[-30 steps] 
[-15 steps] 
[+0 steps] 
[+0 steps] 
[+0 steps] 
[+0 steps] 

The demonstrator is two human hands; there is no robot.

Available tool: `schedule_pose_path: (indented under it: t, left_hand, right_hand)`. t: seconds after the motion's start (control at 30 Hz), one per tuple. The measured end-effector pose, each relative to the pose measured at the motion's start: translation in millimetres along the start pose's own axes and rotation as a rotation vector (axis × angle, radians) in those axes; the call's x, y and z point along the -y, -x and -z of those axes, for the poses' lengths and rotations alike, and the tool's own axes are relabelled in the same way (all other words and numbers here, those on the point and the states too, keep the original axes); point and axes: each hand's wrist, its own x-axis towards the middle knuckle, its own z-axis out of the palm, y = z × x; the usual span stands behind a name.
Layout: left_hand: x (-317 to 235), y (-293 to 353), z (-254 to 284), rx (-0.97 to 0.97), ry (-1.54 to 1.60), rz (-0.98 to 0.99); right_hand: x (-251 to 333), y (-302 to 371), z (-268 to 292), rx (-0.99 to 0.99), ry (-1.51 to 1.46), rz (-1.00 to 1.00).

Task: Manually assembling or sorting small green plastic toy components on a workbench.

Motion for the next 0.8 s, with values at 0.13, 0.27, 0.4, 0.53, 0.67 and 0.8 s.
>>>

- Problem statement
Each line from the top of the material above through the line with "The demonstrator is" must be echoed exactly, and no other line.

- Response to this task
[-30 steps] 
[-15 steps] 
[+0 steps] 
[+0 steps] 
[+0 steps] 
[+0 steps] 

The demonstrator is two human hands; there is no robot.

With that, the answer is finished.